- Texas Hill Station Approximate location in the state of Arizona Texas Hill Station Texas Hill Station (the United States)
- Coordinates: 32°49′50″N 113°39′33″W﻿ / ﻿32.83056°N 113.65917°W
- Country: United States
- State: Arizona
- County: Yuma
- Elevation: 337 ft (103 m)
- Time zone: UTC-7 (MST (no DST))

= Texas Hill Station =

Butterfield Overland Mail stagecoach stop in Arizona

Texas Hill Station is a site of a later Butterfield Overland Mail stagecoach station, in Arizona, United States.
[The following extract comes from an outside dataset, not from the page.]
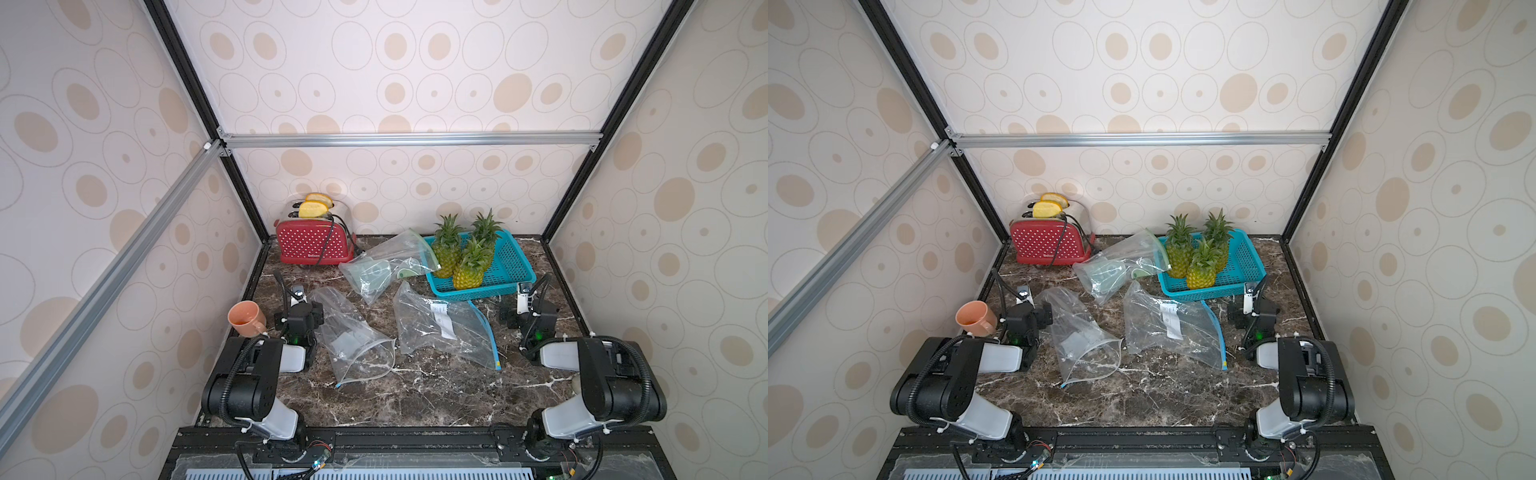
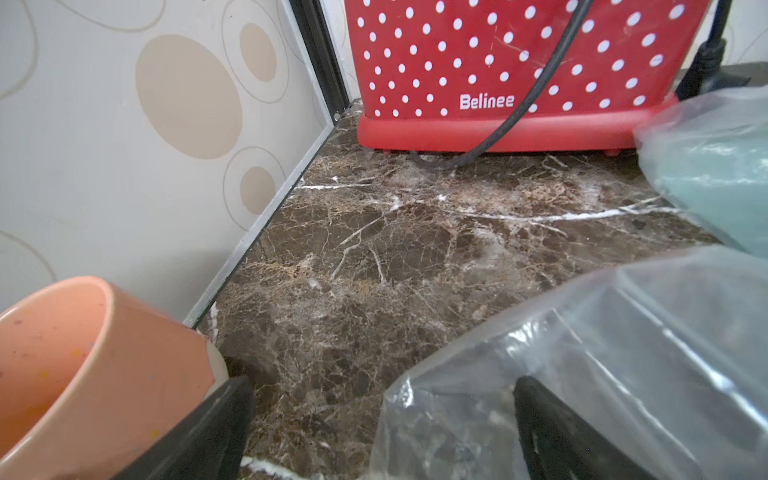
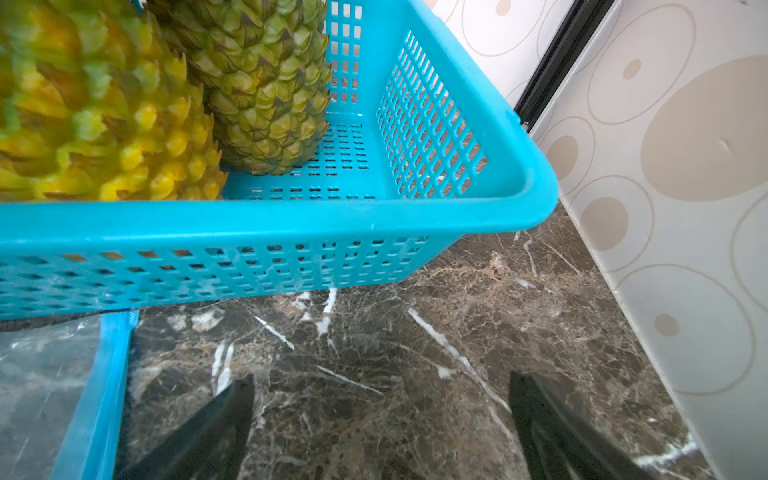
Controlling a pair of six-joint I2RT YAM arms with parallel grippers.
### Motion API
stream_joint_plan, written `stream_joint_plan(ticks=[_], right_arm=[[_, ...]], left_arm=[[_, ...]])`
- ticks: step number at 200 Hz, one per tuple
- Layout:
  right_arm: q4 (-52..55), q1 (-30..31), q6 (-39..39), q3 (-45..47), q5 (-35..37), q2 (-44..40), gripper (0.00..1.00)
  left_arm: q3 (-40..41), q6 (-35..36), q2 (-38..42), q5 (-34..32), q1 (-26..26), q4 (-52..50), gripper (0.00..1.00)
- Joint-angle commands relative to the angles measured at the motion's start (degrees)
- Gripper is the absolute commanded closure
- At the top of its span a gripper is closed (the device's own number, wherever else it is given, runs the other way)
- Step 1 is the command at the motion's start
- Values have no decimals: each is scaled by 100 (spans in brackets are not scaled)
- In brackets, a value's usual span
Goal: Open the zip-top bag and take out the pineapple
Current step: Reset both arms
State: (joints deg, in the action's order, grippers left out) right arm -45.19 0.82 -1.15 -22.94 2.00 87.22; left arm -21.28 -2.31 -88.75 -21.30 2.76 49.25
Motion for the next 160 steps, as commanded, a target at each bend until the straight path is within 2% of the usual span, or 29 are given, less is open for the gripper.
stream_joint_plan(ticks=[1, 160], right_arm=[[17, -22, -87, -111, -7, 83, 1], [41, -13, -100, -122, -15, 83, 1]], left_arm=[[-184, -45, 33, 117, -83, 131, 1], [-210, -51, 16, 140, -92, 102, 1]])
It was one of several built in 1859 to increase the number of water stops and team changes along the drier and hotter sections of the route and was located about 2 miles east of Texas Hill.

==History==
Texas Hill Station replaced Griswell's Station and when the Union Army measured the distances between stations in 1862, it was located 10.98 miles east of Mohawk Station, and 16.13 miles from Flap-Jack Ranch, later known as Grinnel’s Ranch, and Stanwix Station.
Their report also noted the station was a half a mile back from the river and that there was a little grass on the hill.

From 1861 the station was abandoned by the Overland Mail Company, but Texas Hill Station remained in use as a water stop and camp for soldiers, freighters and travelers, and from 1866 until 1880 a stage station once again.

==The site today==
Today no trace of the station remains in the river valley, no doubt swept away by the changing course of the river or by flood events since 1880.